» Dataset entries:
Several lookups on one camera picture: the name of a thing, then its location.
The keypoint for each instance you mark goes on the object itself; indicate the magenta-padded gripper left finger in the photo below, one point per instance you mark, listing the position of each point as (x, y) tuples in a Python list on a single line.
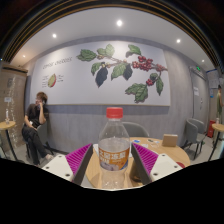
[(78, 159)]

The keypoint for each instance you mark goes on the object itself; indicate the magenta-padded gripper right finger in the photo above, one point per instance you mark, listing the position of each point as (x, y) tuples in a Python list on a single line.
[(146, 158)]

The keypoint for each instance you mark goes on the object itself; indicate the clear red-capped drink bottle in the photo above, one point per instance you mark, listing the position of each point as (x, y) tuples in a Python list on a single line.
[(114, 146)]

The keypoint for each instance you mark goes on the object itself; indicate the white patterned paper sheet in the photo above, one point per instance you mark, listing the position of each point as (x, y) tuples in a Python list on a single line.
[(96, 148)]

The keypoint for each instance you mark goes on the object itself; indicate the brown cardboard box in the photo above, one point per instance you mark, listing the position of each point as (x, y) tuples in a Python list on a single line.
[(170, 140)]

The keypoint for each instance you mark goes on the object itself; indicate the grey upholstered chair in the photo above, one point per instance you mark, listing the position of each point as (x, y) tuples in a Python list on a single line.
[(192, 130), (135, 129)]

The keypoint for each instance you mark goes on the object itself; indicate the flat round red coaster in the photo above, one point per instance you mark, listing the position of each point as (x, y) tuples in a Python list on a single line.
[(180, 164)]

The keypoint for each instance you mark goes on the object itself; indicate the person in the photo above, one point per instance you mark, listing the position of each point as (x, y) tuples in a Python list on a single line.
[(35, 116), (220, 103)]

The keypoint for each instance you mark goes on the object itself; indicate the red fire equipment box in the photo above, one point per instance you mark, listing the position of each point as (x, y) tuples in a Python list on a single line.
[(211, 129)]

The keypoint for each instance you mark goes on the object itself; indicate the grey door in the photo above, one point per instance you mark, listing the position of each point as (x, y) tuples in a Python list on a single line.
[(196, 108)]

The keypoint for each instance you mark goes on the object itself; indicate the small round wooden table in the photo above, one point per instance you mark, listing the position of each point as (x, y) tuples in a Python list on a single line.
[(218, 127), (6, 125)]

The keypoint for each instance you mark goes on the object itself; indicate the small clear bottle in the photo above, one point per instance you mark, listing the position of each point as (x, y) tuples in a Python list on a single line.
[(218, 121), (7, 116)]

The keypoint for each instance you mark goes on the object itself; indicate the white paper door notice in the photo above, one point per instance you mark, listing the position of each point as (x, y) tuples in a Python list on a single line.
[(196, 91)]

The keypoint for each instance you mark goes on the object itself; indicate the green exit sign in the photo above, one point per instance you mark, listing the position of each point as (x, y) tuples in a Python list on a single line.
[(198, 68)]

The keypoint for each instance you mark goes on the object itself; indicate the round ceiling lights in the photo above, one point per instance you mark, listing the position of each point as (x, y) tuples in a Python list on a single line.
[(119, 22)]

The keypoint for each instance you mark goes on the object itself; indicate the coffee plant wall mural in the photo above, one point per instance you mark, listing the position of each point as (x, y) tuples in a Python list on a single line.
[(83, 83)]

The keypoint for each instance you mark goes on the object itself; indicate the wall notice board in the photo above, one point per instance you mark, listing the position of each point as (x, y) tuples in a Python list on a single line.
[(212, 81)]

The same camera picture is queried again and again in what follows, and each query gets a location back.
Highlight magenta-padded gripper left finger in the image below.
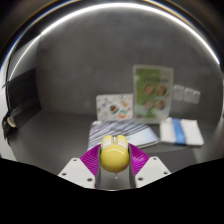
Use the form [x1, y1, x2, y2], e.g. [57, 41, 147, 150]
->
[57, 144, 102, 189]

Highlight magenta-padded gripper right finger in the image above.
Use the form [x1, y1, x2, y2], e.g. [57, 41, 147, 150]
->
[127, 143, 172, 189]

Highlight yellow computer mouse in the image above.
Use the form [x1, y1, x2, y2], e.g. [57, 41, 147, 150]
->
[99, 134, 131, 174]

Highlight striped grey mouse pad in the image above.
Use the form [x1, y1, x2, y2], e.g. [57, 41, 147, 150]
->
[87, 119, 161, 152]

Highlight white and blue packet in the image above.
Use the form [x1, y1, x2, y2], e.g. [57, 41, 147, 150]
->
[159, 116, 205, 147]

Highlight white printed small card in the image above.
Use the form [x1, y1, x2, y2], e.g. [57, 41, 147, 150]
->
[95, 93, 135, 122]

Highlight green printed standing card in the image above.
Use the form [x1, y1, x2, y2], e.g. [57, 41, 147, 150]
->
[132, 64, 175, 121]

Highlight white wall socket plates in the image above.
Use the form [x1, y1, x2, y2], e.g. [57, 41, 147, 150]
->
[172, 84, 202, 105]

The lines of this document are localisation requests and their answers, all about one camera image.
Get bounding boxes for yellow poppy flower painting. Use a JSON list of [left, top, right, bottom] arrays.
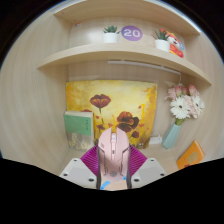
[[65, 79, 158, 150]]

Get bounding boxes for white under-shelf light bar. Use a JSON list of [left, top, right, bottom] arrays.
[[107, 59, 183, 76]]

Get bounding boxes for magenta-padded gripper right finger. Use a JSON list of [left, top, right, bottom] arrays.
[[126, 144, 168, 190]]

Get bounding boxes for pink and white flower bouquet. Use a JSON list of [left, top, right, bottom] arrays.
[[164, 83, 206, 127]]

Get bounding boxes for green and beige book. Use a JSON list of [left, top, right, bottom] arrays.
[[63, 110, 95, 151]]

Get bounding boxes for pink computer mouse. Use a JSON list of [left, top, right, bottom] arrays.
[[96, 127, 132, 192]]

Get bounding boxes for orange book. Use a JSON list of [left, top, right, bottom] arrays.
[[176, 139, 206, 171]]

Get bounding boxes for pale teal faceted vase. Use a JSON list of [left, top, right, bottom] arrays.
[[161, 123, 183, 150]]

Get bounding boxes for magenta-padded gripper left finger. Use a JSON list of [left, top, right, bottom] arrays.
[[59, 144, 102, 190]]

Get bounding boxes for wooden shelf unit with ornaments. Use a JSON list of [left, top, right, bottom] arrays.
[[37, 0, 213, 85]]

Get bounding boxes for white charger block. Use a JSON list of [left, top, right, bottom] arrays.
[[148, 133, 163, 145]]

--

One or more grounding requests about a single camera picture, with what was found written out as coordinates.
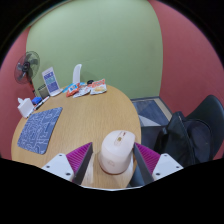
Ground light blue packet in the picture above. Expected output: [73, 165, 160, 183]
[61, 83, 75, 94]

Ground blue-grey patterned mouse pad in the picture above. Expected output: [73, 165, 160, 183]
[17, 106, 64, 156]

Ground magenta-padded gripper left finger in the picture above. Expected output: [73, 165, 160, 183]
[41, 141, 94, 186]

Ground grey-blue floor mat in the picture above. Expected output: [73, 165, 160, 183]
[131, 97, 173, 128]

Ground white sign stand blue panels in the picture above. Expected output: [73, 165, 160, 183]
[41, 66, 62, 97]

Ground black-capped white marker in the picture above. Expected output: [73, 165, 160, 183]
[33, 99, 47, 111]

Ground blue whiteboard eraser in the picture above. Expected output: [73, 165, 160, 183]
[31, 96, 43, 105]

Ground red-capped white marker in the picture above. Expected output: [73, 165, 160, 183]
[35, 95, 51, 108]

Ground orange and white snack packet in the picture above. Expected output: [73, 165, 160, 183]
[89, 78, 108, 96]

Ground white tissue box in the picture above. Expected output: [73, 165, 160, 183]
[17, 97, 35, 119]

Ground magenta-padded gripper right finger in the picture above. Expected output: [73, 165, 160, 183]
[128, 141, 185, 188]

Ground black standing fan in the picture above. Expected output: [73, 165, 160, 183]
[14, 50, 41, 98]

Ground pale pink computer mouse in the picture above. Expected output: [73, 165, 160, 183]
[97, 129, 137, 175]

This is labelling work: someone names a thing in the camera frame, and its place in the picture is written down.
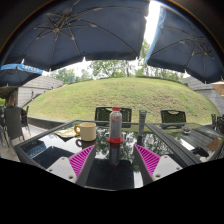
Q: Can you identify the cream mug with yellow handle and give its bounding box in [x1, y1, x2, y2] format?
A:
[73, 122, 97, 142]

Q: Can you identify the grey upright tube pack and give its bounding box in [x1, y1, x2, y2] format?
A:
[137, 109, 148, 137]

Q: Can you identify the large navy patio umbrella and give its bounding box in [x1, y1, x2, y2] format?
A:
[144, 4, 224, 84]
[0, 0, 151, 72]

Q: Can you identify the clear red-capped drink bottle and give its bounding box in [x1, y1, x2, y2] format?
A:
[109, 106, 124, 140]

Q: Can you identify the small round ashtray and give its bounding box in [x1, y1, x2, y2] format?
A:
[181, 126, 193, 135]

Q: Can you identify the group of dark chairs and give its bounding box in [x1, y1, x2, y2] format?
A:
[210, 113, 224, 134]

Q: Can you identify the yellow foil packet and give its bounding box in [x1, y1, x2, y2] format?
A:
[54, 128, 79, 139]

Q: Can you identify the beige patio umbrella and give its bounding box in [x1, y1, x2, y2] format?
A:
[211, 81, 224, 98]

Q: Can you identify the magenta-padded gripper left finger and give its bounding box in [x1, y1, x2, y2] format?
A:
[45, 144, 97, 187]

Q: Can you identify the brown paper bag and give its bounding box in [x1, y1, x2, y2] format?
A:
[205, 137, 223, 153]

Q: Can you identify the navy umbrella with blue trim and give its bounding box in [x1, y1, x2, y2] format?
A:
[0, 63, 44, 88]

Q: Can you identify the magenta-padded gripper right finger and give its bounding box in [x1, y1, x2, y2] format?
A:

» Exercise instructions: The expected output is each line of the records above that includes the word "printed".

» The answer:
Highlight white printed small card in the image above.
Highlight green printed standing card in the image above.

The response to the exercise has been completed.